The effects of temperature on the initial velocity kinetics of allosteric ATP sulfurylase from Penicillium chrysogenum were measured. The experiments were prompted by the structural similarity between the C-terminal regulatory domain of fungal ATP sulfurylase and fungal APS kinase, a homodimer that undergoes a temperature-dependent, reversible dissociation of subunits over a narrow temperature range. Wild-type ATP sulfurylase yielded hyperbolic velocity curves between 18 and 30°C. Increasing the assay temperature above 30°C at a constant pH of 8.0 increased the cooperativity of the velocity curves.
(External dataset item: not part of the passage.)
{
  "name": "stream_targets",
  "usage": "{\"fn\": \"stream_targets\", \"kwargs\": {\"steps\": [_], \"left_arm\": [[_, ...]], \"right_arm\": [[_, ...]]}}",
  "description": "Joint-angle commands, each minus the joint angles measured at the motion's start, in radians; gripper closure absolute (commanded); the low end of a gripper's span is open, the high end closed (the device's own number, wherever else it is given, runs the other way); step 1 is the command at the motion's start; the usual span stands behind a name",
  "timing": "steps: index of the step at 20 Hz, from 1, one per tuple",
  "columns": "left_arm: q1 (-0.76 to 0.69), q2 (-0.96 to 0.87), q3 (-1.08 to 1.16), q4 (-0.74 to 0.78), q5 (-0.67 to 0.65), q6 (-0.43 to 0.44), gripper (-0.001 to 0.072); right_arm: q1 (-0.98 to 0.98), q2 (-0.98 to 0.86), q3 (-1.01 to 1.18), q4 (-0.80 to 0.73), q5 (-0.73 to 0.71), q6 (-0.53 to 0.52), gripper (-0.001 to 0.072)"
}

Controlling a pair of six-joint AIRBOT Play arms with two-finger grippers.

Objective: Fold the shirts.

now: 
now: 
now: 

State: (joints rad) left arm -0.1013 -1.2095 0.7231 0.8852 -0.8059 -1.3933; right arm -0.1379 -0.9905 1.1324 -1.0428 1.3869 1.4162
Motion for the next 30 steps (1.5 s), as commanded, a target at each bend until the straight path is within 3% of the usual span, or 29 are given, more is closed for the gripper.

Hill coefficients (nH) up to 1.8 were observed at 42°C. The bireactant kinetics at 42°C were the same as those observed at 30°C in the presence of PAPS, the allosteric inhibitor. In contrast, yeast ATP sulfurylase yielded hyperbolic plots at 42°C. The P. chrysogenum mutant enzyme, C509S, which is intrinsically cooperative (nH = 1.8) at 30°C, became more cooperative as the temperature was increased yielding nH values up to 2.9 at 42°C. As the temperature was decreased, the cooperativity of C509S decreased; nH was 1.0 at 18°C. The cumulative results indicate that increasing the temperature increases the allosteric constant, L, i.e., promotes a shift in the base-level distribution of enzyme molecules from the high MgATP affinity R state toward the low MgATP affinity T state. As a result, the enzyme displays a true "temperature optimum" at subsaturating MgATP. The reversible temperature-dependent transitions of fungal ATP sulfurylase and APS kinase may play a role in energy conservation at high temperatures where the organism can survive but not grow optimally.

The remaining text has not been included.